On 21 October 2009, petitioner filed her motion for reconsideration, which was denied by the
CA in its 8 February 2010 resolution.
ISSUES
Petitioner now comes to this Court seeking to set aside the decisions of the CA on the
following grounds:
The core issue in the instant case is whether or not petitioner's MPSA application was properly
denied.
It is the policy of our mining laws to promote national growth through the grant of supervised
exploration and development of mineral resources to qualified persons, necessitating the
complete and prompt compliance with requirements.
Presidential Decree (P.D.) No. 463, or the Mineral Resources Development Decree of 1974,
was the operative law at the time petitioner filed her application for MPSA. It underscored the
importance of mineral production to the growth of national economy and the need to
encourage qualified persons to undertake the exploration and development of mineral
resources, viz:
WHEREAS, mineral production is a major support of the national economy, and
therefore the intensified discovery, exploration, development and wise utilization of
the country's mineral resources are urgently needed for national development;
WHEREAS, the existence of large undeveloped mineral areas and the proliferation of
small mining claims deter modern development of the country's mineral resources
and urgently require well-planned exploration, development and systematic
exploitation of mineral lands to accelerate production and to bolster the national
economy;
WHEREAS, effective and continuous mining operations require considerable outlays of capital
and resources, and make it imperative that persons possessing the financial resources
and technical skills for modern exploratory and development techniques be
encouraged to undertake the exploration, development and exploitation of our
mineral resources;
WHEREAS, the foregoing objectives cannot be achieved within the shortest possible time
without removing the deficiencies and limitations of existing laws and improving the same in
order to provide for a modernized administration and disposition of mineral lands
and to promote and encourage the development and exploitation thereof. (emphasis
and underlining supplied)
R.A. No. 7942, the present law on mining, adopts a similar policy, to wit:
Section 2. Declaration of Policy. — All mineral resources in public and private lands within the
territory and exclusive economic zone of the Republic of the Philippines are owned by the
State. It shall be the responsibility of the State to promote their rational exploration,
development, utilization and conservation through the combined efforts of
government and the private sector in order to enhance national growth in a way that
effectively safeguards the environment and protects the rights of affected
communities.(emphasis and underlining supplied)

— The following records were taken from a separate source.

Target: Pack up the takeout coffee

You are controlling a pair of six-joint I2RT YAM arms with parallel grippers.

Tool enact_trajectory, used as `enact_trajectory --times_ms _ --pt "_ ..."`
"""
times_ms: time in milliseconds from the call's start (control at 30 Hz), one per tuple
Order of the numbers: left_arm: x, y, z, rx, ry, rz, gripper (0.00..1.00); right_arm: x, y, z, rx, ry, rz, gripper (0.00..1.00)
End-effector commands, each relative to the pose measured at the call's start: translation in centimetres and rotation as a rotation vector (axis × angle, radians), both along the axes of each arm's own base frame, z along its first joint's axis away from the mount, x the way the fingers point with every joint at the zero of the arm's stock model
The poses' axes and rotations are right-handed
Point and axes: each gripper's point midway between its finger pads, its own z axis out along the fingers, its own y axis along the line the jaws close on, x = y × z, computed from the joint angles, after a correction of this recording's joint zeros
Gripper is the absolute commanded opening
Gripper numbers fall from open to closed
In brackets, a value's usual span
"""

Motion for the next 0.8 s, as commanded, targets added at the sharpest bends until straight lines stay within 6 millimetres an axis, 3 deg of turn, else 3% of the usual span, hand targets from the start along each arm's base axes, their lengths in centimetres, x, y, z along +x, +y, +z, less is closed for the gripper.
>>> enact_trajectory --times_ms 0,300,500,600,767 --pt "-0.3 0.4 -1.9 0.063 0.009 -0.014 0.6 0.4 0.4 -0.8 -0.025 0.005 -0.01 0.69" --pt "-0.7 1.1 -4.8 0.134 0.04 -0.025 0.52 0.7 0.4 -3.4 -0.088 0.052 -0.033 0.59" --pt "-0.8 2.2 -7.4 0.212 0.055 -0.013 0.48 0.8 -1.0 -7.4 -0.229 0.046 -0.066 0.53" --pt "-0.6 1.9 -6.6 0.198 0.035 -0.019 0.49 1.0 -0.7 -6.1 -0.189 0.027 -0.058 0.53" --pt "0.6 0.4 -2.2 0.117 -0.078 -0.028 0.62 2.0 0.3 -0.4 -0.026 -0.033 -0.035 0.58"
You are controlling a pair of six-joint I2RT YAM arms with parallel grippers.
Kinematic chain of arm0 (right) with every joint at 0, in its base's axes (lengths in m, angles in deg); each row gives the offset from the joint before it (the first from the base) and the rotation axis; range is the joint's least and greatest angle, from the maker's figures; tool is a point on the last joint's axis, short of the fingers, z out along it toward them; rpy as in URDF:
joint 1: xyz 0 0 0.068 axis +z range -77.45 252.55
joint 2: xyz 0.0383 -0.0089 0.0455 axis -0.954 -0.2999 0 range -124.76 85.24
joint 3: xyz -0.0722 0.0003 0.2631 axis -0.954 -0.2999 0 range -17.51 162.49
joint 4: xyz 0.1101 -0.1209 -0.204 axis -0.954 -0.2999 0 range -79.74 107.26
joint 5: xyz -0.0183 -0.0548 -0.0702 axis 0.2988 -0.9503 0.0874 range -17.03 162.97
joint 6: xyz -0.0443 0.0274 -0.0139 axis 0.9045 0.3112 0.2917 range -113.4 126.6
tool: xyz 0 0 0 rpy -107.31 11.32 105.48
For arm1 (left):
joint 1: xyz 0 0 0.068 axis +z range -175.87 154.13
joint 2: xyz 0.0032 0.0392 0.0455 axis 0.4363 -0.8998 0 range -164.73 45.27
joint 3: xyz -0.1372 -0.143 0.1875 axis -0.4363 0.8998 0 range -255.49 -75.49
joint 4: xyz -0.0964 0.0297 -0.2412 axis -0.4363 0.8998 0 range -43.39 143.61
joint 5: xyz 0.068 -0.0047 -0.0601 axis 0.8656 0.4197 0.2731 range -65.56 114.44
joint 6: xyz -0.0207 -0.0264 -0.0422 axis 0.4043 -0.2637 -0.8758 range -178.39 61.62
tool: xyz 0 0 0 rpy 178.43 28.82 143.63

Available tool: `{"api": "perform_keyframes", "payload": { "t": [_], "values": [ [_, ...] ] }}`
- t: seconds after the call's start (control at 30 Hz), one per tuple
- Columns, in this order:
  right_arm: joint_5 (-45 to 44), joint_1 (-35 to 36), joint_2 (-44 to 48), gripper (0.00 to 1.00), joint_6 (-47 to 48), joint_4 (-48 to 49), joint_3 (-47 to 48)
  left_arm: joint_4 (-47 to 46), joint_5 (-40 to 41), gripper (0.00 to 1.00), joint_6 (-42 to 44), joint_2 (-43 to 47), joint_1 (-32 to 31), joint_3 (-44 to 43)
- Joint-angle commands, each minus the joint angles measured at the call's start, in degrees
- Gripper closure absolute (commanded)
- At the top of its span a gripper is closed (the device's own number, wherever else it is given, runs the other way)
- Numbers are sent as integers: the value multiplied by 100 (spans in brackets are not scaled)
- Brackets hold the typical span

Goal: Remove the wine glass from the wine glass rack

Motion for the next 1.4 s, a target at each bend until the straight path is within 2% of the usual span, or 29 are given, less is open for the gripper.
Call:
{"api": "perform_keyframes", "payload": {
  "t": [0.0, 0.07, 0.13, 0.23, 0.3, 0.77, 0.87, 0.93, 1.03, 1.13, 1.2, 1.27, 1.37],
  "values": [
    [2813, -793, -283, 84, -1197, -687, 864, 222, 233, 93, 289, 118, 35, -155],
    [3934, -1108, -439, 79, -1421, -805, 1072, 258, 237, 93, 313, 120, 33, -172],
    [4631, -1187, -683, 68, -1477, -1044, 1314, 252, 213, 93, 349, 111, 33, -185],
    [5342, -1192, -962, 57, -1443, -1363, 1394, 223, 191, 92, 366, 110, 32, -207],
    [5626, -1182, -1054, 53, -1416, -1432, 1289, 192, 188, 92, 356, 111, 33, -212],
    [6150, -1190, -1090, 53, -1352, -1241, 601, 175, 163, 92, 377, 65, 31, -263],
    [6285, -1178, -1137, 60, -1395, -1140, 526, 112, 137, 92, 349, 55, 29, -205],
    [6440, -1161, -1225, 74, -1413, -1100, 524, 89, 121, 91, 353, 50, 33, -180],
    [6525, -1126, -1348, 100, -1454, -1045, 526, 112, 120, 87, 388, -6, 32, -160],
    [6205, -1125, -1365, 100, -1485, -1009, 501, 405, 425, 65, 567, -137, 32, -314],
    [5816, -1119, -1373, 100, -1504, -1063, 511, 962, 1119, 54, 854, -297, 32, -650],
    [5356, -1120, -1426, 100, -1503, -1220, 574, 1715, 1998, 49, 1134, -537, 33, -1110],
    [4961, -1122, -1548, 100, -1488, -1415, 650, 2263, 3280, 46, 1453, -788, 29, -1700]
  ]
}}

R.A. No. 7942 defines the persons qualified to undertake mining operations, to wit:
Section 3. Definition of Terms. —
xxxx
(aq) "Qualified person" means any citizen of the Philippines with capacity to contract, or a
corporation, partnership, association, or cooperative organized or authorized for the purpose
of engaging in mining, with technical and financial capability to undertake mineral
resources development and duly registered in accordance with law at least sixty per centum
(60%) of the capital of which is owned by citizens of the Philippines: Provided, That a legally
organized foreign-owned corporation shall be deemed a qualified person for purposes of
granting an exploration permit, financial or technical assistance agreement or mineral
processing permit, (emphasis and underlining supplied)
xxxx
Relative to mineral production sharing agreements under P.D. No. 463, Executive Order (E.O.)

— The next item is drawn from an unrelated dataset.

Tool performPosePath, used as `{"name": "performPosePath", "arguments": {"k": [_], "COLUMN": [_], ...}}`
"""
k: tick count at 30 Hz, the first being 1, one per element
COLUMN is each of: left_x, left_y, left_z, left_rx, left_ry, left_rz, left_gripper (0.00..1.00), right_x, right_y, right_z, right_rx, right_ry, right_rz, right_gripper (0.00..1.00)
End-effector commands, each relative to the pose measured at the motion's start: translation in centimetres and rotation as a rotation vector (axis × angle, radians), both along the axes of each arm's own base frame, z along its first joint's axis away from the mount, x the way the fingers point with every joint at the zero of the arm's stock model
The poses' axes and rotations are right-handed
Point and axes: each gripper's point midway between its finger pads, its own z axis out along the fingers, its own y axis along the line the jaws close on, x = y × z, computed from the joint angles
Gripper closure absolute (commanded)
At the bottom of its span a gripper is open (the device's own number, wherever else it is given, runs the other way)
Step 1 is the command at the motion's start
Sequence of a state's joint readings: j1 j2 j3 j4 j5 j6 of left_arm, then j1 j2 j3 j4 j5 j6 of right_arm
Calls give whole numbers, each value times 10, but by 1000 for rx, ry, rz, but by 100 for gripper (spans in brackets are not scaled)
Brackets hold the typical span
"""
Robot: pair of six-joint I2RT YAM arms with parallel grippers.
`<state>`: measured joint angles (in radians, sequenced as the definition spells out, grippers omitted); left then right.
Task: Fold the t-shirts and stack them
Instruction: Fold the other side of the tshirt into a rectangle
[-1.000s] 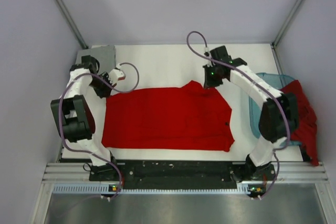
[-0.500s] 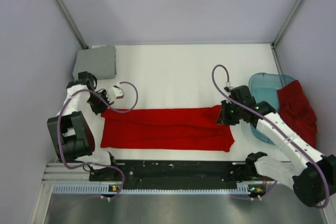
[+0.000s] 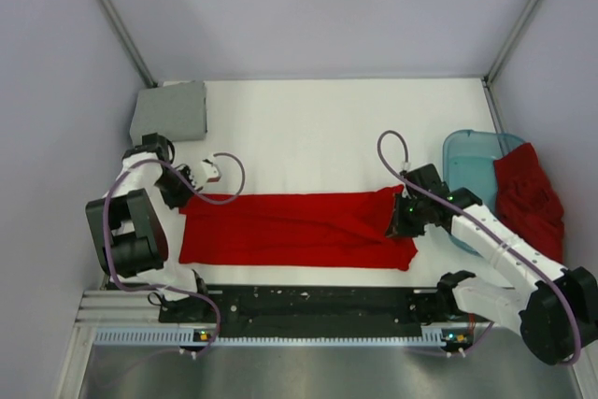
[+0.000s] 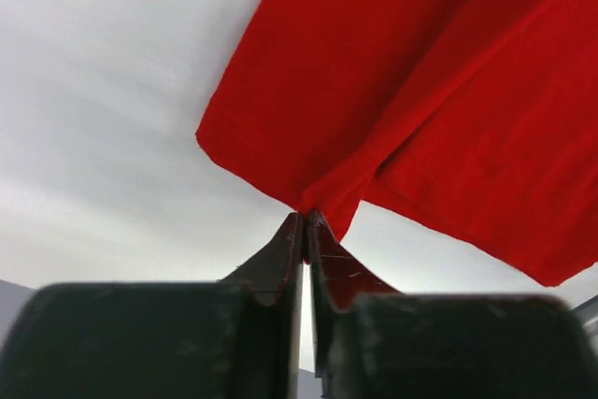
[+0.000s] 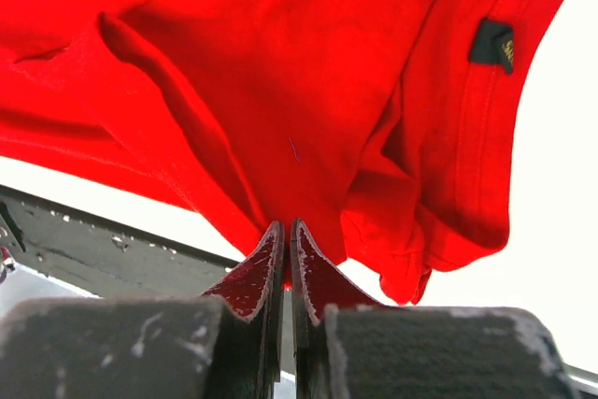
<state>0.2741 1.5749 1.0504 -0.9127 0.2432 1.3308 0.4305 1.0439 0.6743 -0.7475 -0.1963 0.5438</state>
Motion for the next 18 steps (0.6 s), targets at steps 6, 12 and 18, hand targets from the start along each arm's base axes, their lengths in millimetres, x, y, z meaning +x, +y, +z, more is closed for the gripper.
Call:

No. 279 also instructs that said agreements should incorporate the minimum terms and
conditions enumerated therein.22 Towards this end, DENR Administrative Order (DAO) No. 57,
providing the guidelines on mineral production sharing agreements under E.O. No. 279, sets
forth the minimum requirements that must be submitted by prospective proponents.23
These provisions bring to the fore the intent of the law to boost national economy by granting
mineral exploration and development only to qualified persons who can competently and
promptly undertake mining operations.
They underscore the need not only for complete but also prompt compliance with the specific
requirements of the rules. Complete compliance is necessary to ensure that the MPSA
applicant is a qualified person as defined under the law and has the requisite skills, financial
resources, and technical ability to conduct mineral exploration and development consistent
with state policies. Prompt compliance, on the other hand, ensures that non-moving
applications are weeded out in order to give other qualified persons an opportunity to develop
mining areas whose potential for mineral production might never be realized, to the detriment
of our national economy.
Consistent with this intent, Section 113 of R.A. No. 7942 limits the period for entering into
mineral agreements by a holder of mining claims and applications filed under P.D. No. 463 and
still pending when the new law took effect, viz:
Section 113. Recognition of Valid and Existing Mining Claims and Lease/Quarry Application. —
Holders of valid and existing mining claims, lease/quarry applications shall be given
preferential rights to enter into any mode of mineral agreement with the government within
two (2) years from the promulgation of the rules and regulations implementing this
Act. (emphasis and underlining supplied)
DAO No. 96-40, or the Revised Implementing Rules and Regulations (IRR) of R.A. No. 7942, in
compliance with the above mandate, sets a specific date for compliance and further provides
that failure to exercise the preferential rights granted by the law within the stated period
results in automatic abandonment of the pending application, viz:
Section 273. Recognition of Valid and Existing Mining Claims and Lease/Quarry Applications. —
Holders of valid and existing mining claims, lease/quarry applications shall be given
preferential rights to enter into any mode of Mineral Agreement with the Government until
September 14, 1997: Provided, That failure on the part of the holders of valid and
subsisting mining claims, lease/quarry applications to exercise their preferential
rights within the said period to enter into any mode of Mineral Agreements shall
constitute automatic abandonment of the mining claims, quarry/lease applications
and the area thereupon shall be declared open for mining application by other
interested parties. (emphasis and underlining supplied)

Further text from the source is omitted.